Not only did his average plummet to .257, but his power, although still on pace for a 30-homer season, was less noticeable as he connected for 13 homers and 42 RBIs in 57 games. With those kinds of numbers for the third consecutive season, I am shocked to see the Twins moving on from him, and he could be a steal for the Cubs or anyone else.

Unlike most power hitters, Rosario is a different breed as he doesn't strike out nearly as much as you would think. After striking out almost 26% of the time as a rookie, he has brought that number down to just 14.6% the past two seasons. His walk rate, which generally was around 5%, increased significantly to a career-high 8.2% this past year, showing that Rosario not only sees the ball but is a patient hitter.

When you look at the comparison of Rosario, he falls in line with Kyle Schwarber. Both are lefty-hitting power bats who are defensively challenged, although Schwarber has been better in recent seasons. If Rosario isn't worth the 10 million he is asking, would Schwarber be worth the eight million he is asking?

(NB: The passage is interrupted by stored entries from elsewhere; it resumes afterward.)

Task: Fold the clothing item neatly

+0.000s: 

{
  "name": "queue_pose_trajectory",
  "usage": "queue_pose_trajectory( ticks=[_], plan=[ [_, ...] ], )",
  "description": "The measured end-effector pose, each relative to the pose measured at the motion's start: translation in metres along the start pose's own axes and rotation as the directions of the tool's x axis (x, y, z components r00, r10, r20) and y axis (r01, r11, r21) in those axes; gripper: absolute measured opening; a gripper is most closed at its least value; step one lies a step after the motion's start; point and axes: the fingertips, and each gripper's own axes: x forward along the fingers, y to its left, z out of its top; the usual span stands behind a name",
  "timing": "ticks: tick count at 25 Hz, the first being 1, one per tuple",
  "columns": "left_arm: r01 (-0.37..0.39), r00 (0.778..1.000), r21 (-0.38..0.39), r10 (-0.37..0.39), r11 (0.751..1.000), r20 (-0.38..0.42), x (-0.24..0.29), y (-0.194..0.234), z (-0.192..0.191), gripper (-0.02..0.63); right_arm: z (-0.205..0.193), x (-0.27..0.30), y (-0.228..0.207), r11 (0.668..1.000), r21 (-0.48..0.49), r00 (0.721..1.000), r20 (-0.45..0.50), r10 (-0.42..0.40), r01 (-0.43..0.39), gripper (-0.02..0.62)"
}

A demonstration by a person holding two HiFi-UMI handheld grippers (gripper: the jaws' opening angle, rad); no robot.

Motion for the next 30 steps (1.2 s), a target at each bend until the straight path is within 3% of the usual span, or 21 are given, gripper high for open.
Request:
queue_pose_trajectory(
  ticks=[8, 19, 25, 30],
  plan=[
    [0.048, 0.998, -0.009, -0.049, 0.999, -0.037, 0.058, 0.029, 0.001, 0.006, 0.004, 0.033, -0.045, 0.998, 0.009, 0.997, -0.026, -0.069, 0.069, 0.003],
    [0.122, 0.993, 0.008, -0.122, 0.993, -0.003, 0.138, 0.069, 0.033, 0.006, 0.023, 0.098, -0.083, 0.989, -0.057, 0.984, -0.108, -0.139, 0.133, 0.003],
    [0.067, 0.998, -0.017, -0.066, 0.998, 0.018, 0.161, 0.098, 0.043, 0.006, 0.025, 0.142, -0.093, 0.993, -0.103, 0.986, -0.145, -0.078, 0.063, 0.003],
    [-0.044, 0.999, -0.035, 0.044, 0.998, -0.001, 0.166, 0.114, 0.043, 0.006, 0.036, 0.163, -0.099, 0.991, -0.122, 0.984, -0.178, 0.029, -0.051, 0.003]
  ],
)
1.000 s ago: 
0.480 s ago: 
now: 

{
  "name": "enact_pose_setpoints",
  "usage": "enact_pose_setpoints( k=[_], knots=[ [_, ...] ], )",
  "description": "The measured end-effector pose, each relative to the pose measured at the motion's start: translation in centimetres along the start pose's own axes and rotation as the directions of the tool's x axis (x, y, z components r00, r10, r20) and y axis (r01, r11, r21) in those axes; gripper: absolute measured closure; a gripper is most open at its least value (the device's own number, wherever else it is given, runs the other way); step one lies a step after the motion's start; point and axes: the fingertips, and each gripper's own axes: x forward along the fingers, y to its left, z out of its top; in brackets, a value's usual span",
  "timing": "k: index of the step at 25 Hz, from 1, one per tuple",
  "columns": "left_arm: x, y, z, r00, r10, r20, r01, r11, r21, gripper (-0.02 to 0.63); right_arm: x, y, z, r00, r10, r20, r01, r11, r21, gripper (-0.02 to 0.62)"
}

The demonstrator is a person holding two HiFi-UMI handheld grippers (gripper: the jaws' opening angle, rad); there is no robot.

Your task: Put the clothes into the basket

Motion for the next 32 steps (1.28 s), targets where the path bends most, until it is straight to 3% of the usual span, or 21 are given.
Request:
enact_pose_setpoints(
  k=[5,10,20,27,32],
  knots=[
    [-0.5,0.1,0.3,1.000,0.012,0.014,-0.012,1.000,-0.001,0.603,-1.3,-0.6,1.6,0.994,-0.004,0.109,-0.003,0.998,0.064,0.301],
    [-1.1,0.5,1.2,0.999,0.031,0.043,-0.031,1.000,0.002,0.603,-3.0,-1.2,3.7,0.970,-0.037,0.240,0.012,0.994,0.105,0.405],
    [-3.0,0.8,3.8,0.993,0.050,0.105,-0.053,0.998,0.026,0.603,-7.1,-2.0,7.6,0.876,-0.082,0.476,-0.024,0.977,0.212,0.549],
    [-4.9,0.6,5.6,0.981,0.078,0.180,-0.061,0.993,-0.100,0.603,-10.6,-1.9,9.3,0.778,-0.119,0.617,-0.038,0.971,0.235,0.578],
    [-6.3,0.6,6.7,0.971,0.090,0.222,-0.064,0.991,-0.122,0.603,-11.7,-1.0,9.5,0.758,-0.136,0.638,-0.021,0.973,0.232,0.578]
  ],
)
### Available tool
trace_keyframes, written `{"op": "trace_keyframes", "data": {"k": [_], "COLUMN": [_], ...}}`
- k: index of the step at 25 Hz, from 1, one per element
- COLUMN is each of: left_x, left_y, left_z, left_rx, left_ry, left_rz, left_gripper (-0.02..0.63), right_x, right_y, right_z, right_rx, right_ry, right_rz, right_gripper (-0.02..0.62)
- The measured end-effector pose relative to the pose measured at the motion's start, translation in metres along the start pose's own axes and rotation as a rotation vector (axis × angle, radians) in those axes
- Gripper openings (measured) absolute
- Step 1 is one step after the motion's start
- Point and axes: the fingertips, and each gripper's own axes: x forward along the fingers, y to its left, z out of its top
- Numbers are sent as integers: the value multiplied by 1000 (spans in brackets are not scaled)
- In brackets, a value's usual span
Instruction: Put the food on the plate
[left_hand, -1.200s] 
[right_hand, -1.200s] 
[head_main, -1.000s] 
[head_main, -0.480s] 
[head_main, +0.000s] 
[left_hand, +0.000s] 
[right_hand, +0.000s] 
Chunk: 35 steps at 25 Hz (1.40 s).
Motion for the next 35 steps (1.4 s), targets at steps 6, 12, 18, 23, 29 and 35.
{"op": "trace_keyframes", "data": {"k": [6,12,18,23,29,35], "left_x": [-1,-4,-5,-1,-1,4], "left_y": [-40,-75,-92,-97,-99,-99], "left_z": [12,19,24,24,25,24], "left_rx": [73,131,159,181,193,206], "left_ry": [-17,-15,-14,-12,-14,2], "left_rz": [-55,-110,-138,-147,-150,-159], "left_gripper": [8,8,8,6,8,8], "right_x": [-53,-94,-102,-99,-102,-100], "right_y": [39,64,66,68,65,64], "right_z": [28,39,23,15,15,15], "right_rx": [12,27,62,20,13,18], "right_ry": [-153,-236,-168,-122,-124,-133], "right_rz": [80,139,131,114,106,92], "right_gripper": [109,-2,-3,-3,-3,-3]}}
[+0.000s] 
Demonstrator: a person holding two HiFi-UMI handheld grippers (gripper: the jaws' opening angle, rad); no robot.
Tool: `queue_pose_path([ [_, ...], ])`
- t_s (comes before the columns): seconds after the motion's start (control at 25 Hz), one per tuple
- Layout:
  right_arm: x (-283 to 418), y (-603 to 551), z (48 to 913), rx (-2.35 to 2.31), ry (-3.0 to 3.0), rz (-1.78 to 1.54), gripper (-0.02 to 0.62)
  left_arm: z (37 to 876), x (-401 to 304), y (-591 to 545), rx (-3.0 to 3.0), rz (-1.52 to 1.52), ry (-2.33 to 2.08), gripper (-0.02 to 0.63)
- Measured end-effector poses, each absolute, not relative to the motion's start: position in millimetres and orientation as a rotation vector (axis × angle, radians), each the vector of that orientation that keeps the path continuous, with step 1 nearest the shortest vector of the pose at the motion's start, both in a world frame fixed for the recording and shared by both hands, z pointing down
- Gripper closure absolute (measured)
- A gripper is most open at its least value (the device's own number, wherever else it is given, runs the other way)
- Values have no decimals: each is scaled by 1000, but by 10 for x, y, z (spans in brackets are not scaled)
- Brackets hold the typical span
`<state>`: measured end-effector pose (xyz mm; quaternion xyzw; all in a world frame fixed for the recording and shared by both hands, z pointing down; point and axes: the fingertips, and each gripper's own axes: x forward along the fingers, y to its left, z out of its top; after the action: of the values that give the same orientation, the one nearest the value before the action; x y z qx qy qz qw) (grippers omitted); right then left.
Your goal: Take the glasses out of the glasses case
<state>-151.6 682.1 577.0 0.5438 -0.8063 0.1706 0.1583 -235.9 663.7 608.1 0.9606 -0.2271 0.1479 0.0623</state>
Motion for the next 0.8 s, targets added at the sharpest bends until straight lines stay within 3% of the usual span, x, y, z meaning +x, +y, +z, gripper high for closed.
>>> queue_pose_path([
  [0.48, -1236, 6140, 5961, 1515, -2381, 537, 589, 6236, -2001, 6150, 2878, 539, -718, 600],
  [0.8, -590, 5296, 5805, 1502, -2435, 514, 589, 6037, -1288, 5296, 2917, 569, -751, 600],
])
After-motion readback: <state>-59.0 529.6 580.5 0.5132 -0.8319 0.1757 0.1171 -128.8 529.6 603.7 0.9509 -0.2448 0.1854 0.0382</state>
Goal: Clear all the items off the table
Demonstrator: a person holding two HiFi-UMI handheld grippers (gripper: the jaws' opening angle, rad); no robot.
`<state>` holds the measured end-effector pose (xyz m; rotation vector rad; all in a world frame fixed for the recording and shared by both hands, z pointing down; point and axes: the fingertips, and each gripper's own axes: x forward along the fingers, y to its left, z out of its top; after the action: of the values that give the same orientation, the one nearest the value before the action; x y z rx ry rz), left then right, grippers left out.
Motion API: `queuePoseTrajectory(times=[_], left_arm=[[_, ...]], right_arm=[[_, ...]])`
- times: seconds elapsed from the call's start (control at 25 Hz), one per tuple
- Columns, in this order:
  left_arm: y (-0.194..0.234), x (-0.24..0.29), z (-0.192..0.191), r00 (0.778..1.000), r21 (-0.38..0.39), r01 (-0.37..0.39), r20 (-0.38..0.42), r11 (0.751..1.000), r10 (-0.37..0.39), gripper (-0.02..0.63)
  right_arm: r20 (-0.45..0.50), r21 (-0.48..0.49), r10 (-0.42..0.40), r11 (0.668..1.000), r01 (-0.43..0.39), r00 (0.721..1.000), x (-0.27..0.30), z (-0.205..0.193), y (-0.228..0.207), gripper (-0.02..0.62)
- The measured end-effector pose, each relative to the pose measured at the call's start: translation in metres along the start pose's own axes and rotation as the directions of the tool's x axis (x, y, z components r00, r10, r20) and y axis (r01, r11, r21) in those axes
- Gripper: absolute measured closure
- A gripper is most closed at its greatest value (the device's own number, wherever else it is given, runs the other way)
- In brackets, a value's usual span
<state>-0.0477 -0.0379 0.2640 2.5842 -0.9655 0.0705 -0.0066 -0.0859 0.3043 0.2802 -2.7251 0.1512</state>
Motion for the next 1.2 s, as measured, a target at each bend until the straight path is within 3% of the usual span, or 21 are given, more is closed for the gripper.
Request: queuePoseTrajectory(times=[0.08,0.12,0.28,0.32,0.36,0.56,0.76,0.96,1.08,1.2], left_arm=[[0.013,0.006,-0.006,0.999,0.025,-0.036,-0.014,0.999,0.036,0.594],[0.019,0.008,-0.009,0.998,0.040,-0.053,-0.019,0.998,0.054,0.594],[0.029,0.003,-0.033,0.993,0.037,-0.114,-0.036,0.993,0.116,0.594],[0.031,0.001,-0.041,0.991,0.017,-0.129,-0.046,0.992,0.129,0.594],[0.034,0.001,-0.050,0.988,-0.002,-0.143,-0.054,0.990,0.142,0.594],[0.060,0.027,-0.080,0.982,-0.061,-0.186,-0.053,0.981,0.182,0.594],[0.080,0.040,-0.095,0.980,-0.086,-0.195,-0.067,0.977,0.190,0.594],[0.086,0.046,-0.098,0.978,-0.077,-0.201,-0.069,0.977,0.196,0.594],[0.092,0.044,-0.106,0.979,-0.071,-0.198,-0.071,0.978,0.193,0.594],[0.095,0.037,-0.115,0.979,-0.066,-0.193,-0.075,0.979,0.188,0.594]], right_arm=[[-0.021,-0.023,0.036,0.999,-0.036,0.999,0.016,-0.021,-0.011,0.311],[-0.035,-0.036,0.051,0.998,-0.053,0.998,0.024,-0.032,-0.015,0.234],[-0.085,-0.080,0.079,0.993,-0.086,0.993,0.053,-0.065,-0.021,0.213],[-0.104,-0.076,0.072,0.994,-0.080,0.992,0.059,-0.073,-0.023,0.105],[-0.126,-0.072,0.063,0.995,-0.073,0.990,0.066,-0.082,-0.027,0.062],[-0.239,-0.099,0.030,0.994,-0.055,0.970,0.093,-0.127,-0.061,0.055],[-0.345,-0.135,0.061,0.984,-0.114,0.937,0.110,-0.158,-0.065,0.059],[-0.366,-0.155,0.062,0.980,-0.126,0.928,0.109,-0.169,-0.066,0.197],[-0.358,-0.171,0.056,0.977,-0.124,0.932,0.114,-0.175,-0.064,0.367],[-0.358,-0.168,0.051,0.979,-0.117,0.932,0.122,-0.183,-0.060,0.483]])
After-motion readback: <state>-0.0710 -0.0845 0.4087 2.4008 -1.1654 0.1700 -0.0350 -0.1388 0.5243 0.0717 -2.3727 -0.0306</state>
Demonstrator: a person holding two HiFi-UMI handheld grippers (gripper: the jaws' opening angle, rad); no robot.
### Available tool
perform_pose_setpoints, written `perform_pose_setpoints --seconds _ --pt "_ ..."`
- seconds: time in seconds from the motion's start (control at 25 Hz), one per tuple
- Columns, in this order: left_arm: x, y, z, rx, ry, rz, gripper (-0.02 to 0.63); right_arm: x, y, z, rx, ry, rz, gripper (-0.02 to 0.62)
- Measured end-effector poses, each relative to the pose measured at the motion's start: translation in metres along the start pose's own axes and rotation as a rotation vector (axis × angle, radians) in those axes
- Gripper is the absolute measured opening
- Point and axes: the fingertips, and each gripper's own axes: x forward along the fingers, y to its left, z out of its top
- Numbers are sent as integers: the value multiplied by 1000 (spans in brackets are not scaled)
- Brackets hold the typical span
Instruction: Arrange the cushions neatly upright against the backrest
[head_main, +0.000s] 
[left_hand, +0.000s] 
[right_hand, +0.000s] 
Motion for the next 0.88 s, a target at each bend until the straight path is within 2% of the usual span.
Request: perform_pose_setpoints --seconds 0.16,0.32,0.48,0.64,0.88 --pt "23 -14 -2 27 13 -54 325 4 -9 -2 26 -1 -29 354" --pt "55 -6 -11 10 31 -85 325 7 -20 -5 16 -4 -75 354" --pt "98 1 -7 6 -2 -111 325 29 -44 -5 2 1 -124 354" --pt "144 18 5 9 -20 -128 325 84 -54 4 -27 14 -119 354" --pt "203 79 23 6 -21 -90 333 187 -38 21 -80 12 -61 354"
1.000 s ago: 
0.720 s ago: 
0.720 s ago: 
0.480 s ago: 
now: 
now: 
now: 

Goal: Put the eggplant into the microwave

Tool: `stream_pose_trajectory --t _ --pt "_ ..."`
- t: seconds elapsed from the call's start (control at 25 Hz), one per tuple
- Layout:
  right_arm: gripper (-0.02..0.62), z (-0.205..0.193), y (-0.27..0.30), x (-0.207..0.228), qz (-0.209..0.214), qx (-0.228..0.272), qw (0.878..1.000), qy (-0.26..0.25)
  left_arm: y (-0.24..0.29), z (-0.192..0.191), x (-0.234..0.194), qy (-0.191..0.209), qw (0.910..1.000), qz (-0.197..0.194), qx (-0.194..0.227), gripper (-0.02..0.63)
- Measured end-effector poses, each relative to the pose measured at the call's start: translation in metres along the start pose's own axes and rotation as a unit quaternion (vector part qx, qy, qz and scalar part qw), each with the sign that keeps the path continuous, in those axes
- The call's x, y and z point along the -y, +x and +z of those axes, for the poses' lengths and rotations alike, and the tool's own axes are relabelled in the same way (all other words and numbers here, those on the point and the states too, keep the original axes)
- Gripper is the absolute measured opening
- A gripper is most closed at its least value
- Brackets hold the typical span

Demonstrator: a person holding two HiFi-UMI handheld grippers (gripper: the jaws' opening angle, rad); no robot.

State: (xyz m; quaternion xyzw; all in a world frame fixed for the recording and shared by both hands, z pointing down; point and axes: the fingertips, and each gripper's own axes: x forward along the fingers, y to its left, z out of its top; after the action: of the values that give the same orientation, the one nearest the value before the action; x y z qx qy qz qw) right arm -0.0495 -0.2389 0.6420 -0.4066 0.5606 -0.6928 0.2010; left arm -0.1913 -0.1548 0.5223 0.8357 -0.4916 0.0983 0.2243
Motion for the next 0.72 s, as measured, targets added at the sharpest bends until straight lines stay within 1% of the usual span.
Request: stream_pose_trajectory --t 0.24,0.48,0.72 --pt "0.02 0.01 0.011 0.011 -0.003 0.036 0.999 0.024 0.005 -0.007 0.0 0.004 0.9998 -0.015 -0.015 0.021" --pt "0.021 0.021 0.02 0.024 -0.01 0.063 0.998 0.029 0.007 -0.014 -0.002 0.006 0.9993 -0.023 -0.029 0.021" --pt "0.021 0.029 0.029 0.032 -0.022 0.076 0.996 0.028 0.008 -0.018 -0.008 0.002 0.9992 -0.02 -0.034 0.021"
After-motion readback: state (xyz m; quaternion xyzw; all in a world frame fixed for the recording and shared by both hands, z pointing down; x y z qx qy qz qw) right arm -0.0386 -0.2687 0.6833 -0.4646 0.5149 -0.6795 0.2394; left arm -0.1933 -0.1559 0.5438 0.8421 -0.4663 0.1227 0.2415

That is certainly a question the Cubs will have to answer regarding Schwarber in the coming days. Still, if you look at Rosario's estimated value, it comes in around 12.9 million, so 10 million appears to be a bargain price for him. Even if that price point is lower than estimated, it doesn't seem like anyone will be willing to claim him right away.

If that is the case, the Cubs will be forced with a tough decision on whether to keep Schwarber. I, for one, would love to have Schwarber back this season and perhaps look to trade him if he has a strong campaign. However, if the Cubs feel Schwarber needs a change of scenery, the Cubs better have a power-hitting lefty in mind to replace him, and that guy could ultimately be Rosario.